The energy demand during pregnancy is much higher than previously thought

“Now you eat instead of two” – this popular “wisdom” ranks high in the already long list of annoying comments for pregnant women. Although this myth is far from the truth, there is no doubt that pregnancy is an energy-intensive activity.

According to the results of new research conducted by Sciences Published in a journal conducted by researchers from Australia's Monash University, the actual energy demand is much greater than scientists previously thought: 50,000 calories during the nine months of pregnancy. (The energy content of a food is actually measured in calories, but in common parlance this is shortened to kilocalories.)

Previously, the energy demand during pregnancy was estimated to be much lower, as it was assumed that most of the additional energy used for fetal growth accumulates in the fetus itself, which is relatively small. But Australian evolutionary biologists have found that only 4% of the energy needed for pregnancy is incorporated into the fetus, and 96% of it is used by the mother's body.

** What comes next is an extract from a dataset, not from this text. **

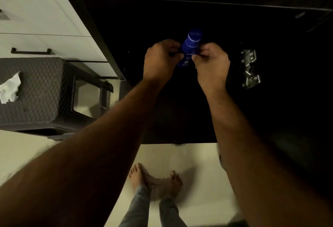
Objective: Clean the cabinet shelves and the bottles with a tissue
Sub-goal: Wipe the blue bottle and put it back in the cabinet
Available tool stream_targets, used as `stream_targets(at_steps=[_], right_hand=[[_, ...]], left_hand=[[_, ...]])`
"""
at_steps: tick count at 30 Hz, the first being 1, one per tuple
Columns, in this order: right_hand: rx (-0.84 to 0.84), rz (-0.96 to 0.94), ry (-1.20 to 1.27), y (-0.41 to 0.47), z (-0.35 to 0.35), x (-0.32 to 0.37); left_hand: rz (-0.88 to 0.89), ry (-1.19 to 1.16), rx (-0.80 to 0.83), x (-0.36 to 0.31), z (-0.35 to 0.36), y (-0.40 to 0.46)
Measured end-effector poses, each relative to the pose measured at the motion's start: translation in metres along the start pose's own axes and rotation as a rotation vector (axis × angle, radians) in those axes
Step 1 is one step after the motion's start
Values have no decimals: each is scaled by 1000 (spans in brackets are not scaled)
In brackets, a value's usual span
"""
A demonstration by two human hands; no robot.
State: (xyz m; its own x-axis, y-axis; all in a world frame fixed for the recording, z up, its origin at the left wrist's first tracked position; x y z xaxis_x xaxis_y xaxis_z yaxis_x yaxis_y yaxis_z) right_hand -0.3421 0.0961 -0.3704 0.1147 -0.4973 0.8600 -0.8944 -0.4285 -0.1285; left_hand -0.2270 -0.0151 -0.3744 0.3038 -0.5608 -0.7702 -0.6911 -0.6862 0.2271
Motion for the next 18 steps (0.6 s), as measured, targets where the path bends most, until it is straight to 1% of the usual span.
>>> stream_targets(at_steps=[9, 18], right_hand=[[-5, -6, -84, 20, 10, -6], [-12, -9, -99, 25, 12, -12]], left_hand=[[-87, -62, 36, 20, 13, 19], [-100, -48, 59, 26, 22, 17]])
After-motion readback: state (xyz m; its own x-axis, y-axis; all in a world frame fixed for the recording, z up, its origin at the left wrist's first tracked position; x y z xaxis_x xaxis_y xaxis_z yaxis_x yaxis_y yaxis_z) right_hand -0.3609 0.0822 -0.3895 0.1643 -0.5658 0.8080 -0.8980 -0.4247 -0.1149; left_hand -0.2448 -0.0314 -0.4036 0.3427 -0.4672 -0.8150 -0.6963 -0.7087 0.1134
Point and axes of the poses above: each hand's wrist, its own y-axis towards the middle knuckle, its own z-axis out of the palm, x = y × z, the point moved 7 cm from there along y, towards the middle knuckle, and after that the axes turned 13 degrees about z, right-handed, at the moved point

Researchers have estimated the energy required for pregnancy in more than eighty animal species. To do this, they compared the metabolic rate of pregnant and non-pregnant females (which can be estimated, for example, from oxygen consumption), and then subtracted the energy content of the fetus from the energy surplus. In this way, they obtained the excess energy requirements of the pregnant female's body.

The basic laws emerging from the results are perhaps not so surprising, as it has been found, for example, that the larger the animal, the more energy is required to produce offspring. Warm-blooded animals (constant body temperature) consume much more energy than cold-blooded animals, because they are constantly expending energy to maintain their body temperature (which is why cold-blooded snakes can survive for weeks without food).

Surprisingly, mammals spend almost an insignificant part of the energy used for pregnancy purposes (ten percent on average) on the growth of the fetal body. This indirect energy cost is partly used in the formation of the placenta and the delivery of food to the fetus. In humans, the indirect costs of pregnancy are particularly high (96 percent), because pregnancy in humans takes a particularly long time.

The enormous expenditure of energy by mammals during pregnancy explains why, after the birth of their offspring, mothers usually care for their young for a particularly long time. They put so much energy into pregnancy that if the offspring died, much of the resources invested in the project would be wasted.